# Task instructions
Among the entries below, find the line with "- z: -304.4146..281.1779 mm", then quote it and each following line up to and including the line with "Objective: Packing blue", and nothing else.

◇ ◇ ◇

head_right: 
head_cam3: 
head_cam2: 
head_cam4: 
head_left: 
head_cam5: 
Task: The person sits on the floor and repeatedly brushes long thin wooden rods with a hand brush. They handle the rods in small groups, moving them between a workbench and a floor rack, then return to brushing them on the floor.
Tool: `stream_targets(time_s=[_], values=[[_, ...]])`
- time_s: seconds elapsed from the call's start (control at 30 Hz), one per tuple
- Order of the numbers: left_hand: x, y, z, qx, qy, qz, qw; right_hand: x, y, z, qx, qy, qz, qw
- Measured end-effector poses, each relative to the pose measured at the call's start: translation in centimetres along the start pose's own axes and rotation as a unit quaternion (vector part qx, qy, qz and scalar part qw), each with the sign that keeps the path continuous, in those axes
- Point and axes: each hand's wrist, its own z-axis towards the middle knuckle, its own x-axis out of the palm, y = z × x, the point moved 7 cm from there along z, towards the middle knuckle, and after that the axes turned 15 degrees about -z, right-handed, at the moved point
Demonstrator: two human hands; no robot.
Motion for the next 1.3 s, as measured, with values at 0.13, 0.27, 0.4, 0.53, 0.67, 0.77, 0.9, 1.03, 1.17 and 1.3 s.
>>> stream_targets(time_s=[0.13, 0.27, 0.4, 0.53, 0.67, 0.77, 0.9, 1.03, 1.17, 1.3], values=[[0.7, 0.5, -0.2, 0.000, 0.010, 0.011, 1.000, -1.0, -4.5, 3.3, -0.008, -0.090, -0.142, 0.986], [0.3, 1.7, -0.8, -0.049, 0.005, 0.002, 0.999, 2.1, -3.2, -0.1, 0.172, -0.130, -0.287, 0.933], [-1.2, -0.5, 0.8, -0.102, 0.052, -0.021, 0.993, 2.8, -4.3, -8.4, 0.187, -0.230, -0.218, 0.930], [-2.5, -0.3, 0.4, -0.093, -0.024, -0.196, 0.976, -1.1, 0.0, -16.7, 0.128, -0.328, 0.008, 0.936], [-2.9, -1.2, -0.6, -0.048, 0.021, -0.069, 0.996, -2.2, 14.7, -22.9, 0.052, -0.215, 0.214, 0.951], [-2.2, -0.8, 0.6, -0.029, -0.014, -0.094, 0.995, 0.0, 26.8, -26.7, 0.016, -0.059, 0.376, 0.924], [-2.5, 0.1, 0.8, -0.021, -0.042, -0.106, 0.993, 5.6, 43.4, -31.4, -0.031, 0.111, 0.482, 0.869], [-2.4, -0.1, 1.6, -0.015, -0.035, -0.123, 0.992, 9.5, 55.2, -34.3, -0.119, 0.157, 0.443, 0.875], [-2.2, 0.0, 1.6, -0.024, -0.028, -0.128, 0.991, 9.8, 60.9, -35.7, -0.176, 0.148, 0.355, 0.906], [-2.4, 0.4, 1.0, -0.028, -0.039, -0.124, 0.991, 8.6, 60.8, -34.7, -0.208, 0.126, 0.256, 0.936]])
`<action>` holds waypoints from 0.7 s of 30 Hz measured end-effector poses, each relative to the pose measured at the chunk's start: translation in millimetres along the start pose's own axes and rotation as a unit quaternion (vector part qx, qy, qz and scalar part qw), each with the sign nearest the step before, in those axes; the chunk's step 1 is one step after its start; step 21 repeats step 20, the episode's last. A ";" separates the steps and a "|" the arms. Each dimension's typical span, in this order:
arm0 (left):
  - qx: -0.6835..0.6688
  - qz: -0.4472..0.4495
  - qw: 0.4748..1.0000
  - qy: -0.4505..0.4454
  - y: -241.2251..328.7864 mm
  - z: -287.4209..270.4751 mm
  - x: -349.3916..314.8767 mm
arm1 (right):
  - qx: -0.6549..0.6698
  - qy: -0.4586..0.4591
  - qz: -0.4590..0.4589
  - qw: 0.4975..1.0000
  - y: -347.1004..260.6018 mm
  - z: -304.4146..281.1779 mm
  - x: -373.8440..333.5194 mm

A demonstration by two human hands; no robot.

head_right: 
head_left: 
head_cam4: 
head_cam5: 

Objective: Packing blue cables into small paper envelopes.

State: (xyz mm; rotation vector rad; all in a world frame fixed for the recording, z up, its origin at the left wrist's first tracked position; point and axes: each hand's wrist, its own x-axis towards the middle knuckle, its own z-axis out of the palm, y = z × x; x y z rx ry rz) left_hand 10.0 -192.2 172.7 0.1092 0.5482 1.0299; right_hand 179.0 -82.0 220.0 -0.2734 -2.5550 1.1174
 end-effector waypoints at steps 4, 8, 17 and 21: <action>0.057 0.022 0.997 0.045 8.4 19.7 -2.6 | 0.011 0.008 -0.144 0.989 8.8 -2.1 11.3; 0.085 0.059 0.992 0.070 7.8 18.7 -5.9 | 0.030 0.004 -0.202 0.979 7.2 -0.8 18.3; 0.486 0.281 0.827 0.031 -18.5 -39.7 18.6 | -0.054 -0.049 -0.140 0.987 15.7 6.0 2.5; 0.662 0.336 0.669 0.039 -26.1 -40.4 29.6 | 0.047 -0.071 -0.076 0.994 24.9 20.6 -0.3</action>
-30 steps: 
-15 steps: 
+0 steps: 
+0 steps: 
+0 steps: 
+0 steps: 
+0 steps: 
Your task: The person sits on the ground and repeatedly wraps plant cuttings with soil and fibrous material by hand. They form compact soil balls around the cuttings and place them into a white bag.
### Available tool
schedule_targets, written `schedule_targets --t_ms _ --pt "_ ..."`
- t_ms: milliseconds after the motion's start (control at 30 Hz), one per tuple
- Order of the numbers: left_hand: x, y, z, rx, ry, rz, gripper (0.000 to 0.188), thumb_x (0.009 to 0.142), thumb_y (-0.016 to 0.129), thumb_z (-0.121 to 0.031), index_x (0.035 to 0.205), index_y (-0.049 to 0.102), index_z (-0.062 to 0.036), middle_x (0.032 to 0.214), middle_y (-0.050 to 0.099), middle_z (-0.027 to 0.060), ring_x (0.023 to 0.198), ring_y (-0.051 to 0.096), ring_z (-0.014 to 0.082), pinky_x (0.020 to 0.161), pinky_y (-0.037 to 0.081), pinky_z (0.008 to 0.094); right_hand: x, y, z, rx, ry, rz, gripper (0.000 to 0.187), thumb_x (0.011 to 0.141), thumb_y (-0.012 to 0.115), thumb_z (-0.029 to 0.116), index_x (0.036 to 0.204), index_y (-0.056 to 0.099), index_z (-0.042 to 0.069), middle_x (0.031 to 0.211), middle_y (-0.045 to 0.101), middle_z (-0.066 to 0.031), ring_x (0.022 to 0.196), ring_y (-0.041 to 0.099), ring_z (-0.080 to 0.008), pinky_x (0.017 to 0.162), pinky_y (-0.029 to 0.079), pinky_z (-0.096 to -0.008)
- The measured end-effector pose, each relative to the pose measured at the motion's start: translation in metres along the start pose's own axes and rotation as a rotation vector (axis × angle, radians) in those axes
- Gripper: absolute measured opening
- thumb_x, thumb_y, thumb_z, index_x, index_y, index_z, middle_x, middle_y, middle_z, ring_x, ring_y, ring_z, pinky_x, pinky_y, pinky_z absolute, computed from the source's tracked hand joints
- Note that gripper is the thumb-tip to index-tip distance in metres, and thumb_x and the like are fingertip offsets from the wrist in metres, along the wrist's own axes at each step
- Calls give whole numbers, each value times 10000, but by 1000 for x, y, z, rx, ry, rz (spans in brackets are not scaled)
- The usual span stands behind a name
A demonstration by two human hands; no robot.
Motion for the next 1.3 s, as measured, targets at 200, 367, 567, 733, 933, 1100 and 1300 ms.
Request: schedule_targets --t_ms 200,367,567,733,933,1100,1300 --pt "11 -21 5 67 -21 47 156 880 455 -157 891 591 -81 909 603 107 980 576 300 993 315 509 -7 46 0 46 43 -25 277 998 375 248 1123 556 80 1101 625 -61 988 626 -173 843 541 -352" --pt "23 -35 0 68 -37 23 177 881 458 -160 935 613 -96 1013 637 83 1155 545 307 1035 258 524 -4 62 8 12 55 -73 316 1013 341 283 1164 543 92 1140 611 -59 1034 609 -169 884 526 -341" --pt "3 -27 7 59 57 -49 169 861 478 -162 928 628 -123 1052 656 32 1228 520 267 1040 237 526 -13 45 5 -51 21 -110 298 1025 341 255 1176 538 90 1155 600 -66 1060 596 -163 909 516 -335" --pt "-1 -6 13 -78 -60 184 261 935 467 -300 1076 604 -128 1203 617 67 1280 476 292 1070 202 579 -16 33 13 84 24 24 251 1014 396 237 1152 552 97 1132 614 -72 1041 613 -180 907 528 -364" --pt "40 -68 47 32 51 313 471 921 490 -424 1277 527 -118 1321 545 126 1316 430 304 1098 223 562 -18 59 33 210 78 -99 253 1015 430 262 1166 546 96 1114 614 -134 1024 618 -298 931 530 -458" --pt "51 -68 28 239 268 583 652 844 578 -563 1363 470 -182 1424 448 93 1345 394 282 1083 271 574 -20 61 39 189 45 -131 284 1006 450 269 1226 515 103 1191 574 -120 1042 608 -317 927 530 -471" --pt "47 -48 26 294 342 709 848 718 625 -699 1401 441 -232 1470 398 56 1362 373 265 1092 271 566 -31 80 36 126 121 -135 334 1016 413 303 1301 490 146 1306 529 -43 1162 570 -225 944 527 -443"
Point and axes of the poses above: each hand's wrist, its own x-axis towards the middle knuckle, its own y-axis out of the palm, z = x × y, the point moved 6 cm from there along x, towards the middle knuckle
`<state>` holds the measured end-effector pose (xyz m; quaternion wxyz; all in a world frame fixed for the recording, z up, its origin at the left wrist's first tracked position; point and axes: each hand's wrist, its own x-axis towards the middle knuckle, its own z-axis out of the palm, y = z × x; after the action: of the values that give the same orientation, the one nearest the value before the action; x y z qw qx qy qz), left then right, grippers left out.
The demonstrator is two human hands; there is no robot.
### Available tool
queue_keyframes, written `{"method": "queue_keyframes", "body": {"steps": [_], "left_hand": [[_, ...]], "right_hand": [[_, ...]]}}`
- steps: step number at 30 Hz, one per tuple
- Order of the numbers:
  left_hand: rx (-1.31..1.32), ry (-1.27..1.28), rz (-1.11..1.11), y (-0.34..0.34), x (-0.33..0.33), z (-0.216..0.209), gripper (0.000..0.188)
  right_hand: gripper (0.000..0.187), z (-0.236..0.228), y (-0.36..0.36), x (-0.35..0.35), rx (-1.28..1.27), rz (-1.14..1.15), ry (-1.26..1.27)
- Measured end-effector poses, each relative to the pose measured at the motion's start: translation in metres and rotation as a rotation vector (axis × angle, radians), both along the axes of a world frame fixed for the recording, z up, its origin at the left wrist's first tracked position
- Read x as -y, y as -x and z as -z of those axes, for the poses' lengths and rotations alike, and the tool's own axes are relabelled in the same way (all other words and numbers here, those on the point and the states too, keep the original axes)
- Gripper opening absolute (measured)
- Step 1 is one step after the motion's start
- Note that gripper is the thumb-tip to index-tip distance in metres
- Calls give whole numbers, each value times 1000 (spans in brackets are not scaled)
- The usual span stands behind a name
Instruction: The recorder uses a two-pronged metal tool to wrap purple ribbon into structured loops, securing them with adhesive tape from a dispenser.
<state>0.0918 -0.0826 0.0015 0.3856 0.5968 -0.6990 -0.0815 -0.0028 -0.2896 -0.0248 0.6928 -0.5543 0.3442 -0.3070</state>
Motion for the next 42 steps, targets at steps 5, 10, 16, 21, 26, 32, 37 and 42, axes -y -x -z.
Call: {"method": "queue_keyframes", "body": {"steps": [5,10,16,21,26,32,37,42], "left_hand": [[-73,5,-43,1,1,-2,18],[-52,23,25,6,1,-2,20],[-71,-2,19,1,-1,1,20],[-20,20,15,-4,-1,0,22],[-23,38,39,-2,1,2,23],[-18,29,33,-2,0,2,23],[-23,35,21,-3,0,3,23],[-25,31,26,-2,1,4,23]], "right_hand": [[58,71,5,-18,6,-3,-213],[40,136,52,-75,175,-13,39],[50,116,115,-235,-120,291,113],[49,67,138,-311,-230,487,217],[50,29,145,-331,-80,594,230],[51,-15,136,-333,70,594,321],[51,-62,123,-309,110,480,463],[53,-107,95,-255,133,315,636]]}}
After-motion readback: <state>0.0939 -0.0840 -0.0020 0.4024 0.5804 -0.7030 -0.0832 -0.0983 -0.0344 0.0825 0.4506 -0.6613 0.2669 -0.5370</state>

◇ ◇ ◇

# Expected answer
  - z: -304.4146..281.1779 mm
  - x: -373.8440..333.5194 mm

A demonstration by two human hands; no robot.

head_right: 
head_left: 
head_cam4: 
head_cam5: 

Objective: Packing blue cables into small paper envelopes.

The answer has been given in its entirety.